CDU-Generalsekretär Rolf Hilke sagte, den Menschen in der Region seien weitere Jahre der Ungewissheit nicht zuzumuten. PDS-Landeschef Thomas Nord warf Jung „Arroganz der Macht vor“ und erinnerte an das juristisch fahrlässige Herangehen der Bundeswehr. Jetzt sei Kanzlerin Angela Merkel gefragt, einzugreifen.

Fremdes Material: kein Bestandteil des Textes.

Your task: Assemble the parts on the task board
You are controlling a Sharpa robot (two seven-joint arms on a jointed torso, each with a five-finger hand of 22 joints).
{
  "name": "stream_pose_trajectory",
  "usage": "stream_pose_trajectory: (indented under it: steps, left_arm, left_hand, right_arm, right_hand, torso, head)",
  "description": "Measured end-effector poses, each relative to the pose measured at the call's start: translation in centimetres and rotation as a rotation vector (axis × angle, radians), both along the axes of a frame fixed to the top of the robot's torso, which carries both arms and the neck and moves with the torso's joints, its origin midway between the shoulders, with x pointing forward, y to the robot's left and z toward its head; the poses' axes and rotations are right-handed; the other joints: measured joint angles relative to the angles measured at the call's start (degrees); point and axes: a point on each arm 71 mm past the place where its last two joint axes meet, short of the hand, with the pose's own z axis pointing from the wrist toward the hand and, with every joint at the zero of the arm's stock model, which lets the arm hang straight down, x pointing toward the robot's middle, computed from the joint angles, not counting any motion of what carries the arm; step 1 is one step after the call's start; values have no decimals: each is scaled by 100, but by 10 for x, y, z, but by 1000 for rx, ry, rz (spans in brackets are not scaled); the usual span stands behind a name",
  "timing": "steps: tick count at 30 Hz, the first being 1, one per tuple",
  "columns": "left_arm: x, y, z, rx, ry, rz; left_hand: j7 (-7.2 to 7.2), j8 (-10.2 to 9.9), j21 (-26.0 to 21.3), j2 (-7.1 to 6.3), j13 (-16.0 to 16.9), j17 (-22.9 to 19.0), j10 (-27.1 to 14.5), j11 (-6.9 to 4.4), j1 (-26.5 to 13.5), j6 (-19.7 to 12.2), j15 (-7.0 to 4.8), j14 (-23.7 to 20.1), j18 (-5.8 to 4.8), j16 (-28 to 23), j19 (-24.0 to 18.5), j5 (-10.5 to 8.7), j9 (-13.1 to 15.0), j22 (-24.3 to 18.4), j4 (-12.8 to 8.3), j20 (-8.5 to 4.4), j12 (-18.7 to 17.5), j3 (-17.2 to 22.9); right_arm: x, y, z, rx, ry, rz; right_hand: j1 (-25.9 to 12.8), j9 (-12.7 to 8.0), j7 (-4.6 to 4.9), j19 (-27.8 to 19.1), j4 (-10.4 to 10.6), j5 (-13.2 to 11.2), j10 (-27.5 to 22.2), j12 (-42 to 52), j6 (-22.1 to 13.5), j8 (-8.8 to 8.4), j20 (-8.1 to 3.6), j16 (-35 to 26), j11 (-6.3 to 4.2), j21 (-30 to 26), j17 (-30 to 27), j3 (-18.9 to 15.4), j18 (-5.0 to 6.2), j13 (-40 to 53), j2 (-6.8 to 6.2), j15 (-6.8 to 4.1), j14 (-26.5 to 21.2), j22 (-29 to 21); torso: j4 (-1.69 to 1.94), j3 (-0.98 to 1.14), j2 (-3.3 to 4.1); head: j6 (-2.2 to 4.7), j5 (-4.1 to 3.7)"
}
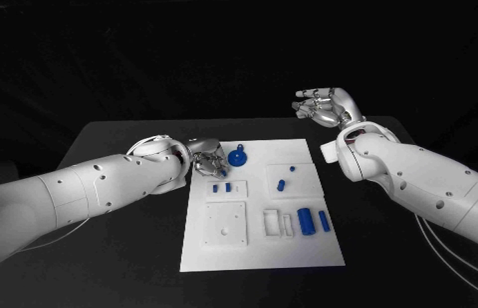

Überrascht reagierte die Bürgerinitiative „Freie Heide“, die seit Anfang der 90er Jahre gegen die Weiterführung des früheren russischen Bombenabwurfplatzes kämpft. „Wir hatten damit gerechnet, dass die Bundeswehr nach dem Urteil des Potsdamer Verwaltungsgerichtes den geordneten Rückzug antritt“, sagte Benedikt Schirge, der Sprecher der Bürgerinitiative, die seit genau 15 Jahren den Widerstand gegen das sogenannte Bombodrom organisiert. „Aber offensichtlich scheut die Bundeswehr keine erneute Niederlage.“ Man mache es sich im Ministerium zu leicht, wenn man nur auf die Notwendigkeit eines Bombenabwurfplatzes poche und alle Gegenargumente außer Acht lasse, sagte Schirge. „Wir machen in unserem Kampf auf jeden Fall weiter.“ Schon auf der für heute im Anrainerdorf Gadow geplanten Geburtstagsfeier der Initiative würden die nächsten Schritte beraten. Es sei verwunderlich, dass Minister Jung die politischen Willensbekundungen der Landesregierungen von Brandenburg und Mecklenburg-Vorpommern gegen den Truppenübungsplatz ignoriere. „Aber dann feiern wir eben vor Gericht den nächsten Erfolg“. Die Luftwaffe will den früheren sowjetischen Truppenübungsplatz für 1700 Einsätze pro Jahr nutzen. Dabei sollen das 12 000 große Übungsgelände sowie umliegende Gemeinden teilweise in einer Höhe von nur 150 Meter überflogen werden. Jetzt muss das Oberverwaltungsgericht für Berlin und Brandenburg über diesen Fall entscheiden.